A comunicação é fundamental quando se trata de gerenciar a dor crônica
Você pode pedir ao seu médico para analgésicos mais fortes se você precisar deles? Absolutamente, como é crucial que você seja um participante ativo no controle da dor.
A dor crônica, mais simplesmente definida, é a dor que continua quando não deveria. Um dos principais componentes do gerenciamento da dor crônica é encontrar o analgésico correto.
Perguntas para se perguntar sobre sua dor
De acordo com a American Chronic Pain Association (ACPA), a melhor abordagem para lidar com a dor é uma pessoa discutir cuidadosamente com seu médico os riscos potenciais versus os benefícios de um novo medicamento (ou outro tratamento).
Em outras palavras, seja proativo na sua saúde de dor e seja franco e sincero com seu médico sobre sua dor.
Se você acha que pode precisar de um analgésico adicional, mais forte ou diferente, fazer essas quatro perguntas pode ser útil. Se você responder "sim" a qualquer um dos itens a seguir, provavelmente você responderá.
- Você freqüentemente tem dor irruptiva ?
- Sua medicação atual está se tornando menos eficaz para controlar sua dor?
- Sua rotina diária está ficando mais difícil?
- Sua qualidade de vida está diminuindo?
Conheça suas opções
Antes de pedir medicamentos mais fortes, é uma boa ideia aprender sobre suas opções. Em geral, quatro classes de medicamentos são usadas para tratar a dor crônica:
- Não-opioides: incluem aspirina, antiinflamatórios não- esteróides e paracetamol .
- Opioides: Também conhecidos como narcóticos, incluem morfina, codeína, hidrocodona, oxicodona e metadona. A medicação Tramadol funciona nos receptores opióides, embora não seja um opiáceo.
- Analgésicos adjuvantes . Esses medicamentos foram originalmente usados para tratar outras condições, mas às vezes são usados também no alívio da dor. Exemplos incluem certos antidepressivos e anticonvulsivantes.
- Outros: Outros medicamentos que não aliviam diretamente a dor, como medicamentos para aliviar a insônia, a ansiedade, a depressão e os espasmos musculares, podem fazer parte do seu esquema de controle da dor.

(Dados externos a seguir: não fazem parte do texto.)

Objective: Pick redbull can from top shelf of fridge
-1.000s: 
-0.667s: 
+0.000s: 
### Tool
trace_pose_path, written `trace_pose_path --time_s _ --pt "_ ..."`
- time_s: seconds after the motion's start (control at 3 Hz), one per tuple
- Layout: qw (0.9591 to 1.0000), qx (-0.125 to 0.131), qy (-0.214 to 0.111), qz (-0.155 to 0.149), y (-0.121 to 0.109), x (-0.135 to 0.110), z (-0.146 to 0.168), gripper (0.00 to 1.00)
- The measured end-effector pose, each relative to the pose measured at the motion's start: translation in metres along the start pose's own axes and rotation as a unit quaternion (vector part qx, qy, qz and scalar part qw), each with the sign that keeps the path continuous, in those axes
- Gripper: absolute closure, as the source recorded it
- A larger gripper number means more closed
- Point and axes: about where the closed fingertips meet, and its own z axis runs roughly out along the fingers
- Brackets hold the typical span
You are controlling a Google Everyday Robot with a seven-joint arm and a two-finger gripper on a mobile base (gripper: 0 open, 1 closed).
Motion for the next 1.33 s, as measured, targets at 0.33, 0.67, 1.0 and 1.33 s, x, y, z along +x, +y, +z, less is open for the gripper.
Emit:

Há também opções não medicamentosas que, em combinação com um analgésico (ou potencialmente sozinho), podem ajudar a pessoa a administrar melhor sua dor e funcionar plenamente na vida. Estes geralmente incluem a prática de estratégias de relaxamento, a meditação da atenção plena , o alongamento, a terapia cognitivo-comportamental e programas de exercícios como o yoga ou o tai chi.
Opções adicionais de alívio da dor que não vêm na forma de "pílula" podem incluir injeções, adesivos ou até mesmo cirurgia.
Eu vou parecer um viciado se eu pedir ao meu médico para analgésicos mais fortes?
Embora seja verdade que os analgésicos opióides são um dos medicamentos prescritos mais comumente usados, pedir-lhes não é necessariamente um viciado.
Muitas pessoas com condições de dor crônica simplesmente não conseguem controlar sua dor com outros tipos de medicamentos. As atitudes em relação ao papel dos opioides no controle da dor também estão mudando. Estudos mostram que, com um acompanhamento cuidadoso, a dependência e o abuso geralmente não são problemas para pessoas com condições legítimas de dor crônica.
A maioria dos médicos irá considerar os benefícios de um analgésico mais forte em relação aos riscos potenciais. Analgésicos mais fortes, como os opiáceos, acarretam maior risco de tolerância e abuso, mas, se puderem aumentar sua qualidade de vida, podem valer a pena tentar.
Uma palavra de
Lembre-se, para os melhores resultados, o seu médico precisa acompanhar regularmente o seu tratamento. Em outras palavras, a supervisão médica é fundamental quando você está gerenciando sua dor crônica. Diminuir ou aumentar um medicamento pode ser desconfortável e até mesmo perigoso, por isso é extremamente importante que isso seja feito sob a orientação de seu médico.
> Fontes:
> Associação Americana de Dor Crónica. Guia de Recursos da APCA para Medicação e Tratamento da Dor: Edição de 2016.